Johnson was first arrested in 1985, when he sprayed his 5th grade math teacher with a fire extinguisher after failing to stab him with a concealed kitchen knife. According to Johnson, the teacher had regularly abused him by hitting his hands with a ruler as corporal punishment for participating in school fights in the months before. He was sent to the psychiatric wards of Mount Sinai in Manhattan, Metropolitan Hospital, Pleasantville Cottage School, and Hawthorne Cedar Knolls. Johnson alleged that he was kept sedated during most of his institutionalization, as well as molested by a psychiatrist and raped by a staff member at Hawthorne. Johnson attacked the latter with a knife, but was not charged after he reported the abuse to administration. He ran away from the facility 11 months after being first brought in. He subsequently dropped out of sixth grade and lived homeless as a squatter. At age 12, he was recruited by a childhood friend, a 19-year-old named Shameek, to work as a drug runner, selling narcotics including cocaine to people from Buffalo to Pennsylvania over the course of the next seven years. Johnson was arrested and jailed several times in connection to the trafficking ring, which he eventually came to lead. In 1994, after previously eluding police capture by jumping from the fifth floor apartment he lived in with his girlfriend and their infant son, Johnson was arrested at a hospital and charged with drug trafficking, kidnapping and other felonies. He spent two years on Rikers Island and was acquitted in 1996. He reportedly joined the Bloods early into his stay in 1995, after a Latin King gang member slashed his cheek with a razor blade.

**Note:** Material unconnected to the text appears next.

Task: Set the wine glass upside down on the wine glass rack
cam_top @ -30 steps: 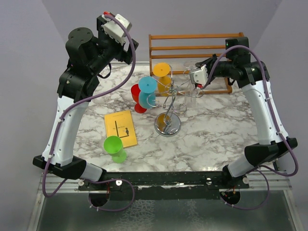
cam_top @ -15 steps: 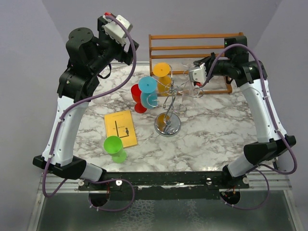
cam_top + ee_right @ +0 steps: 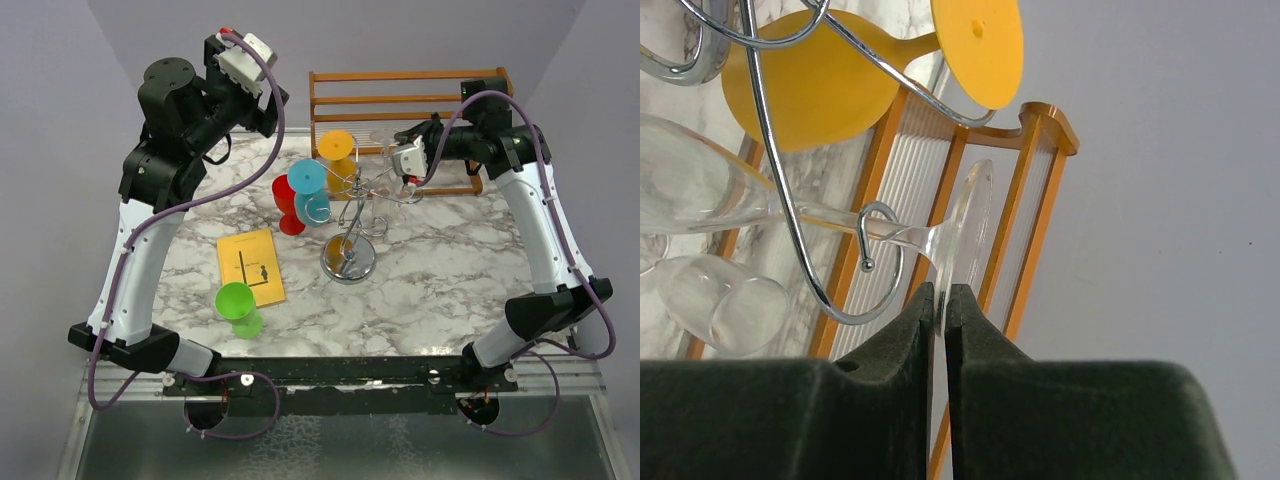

Following his release, Johnson committed a series of robberies targeting people that owed him unpaid protection money during his time in prison. During one such robbery, Johnson non-fatally shot a man in the back as he attempted to flee from him. He was arrested under the alias Thomas Smalls in Manhattan for possession of stolen property in 1997 and months later on December 21, he was arrested for attempted murder and robbery. In 1999, after rejecting a plea deal that would have Johnson serve 23 years in prison, he received a sentence of 50 years without parole for 41 years. He spent his sentence at Great Meadow Correctional Facility, Green Haven CF, Auburn CF, and Sing Sing, during which time he reportedly served time along with Collin Small. In 2005, Johnson, who described himself as a "high-ranking member" and "big shot" in the Bloods hierarchy by this point, cut ties with the gang.

In April 2008, while still imprisoned, his now 14-year-old son, also named Sheldon Johnson, was charged with manslaughter for the April 4 death of 24-year-old Columbia University international student Minghui Yu (于明辉) in Morningside Heights, after Yu was struck and killed by a passing SUV as a result of the youth punching him in the back of the head in a random unprovoked attack after being encouraged by friends; he was not convicted and instead ordered to 18 months in a juvenile detention boot camp, moving to Florida to live with his mother afterwards.

While incarcerated, Johnson helped create numerous prison rehabilitation programs, including "The Dyslexia Screening-Identification and Intervention program" and "The Civic Engagement Curriculum of New York". He earned a GED and gained an associate degree in liberal arts through a Cornell University-funded correspondence course college program. In 2010, Johnson reconciled with his father, who had gone clean in 2002 and remarried. After his release, Johnson began working as a paralegal for prison rehabilitation activist groups.

On February 1, 2024, only a month before the murder of Collin Small, Johnson was featured as a guest on The Joe Rogan Experience podcast, wherein he talked about his criminal history and advocated for prison rehabilitation.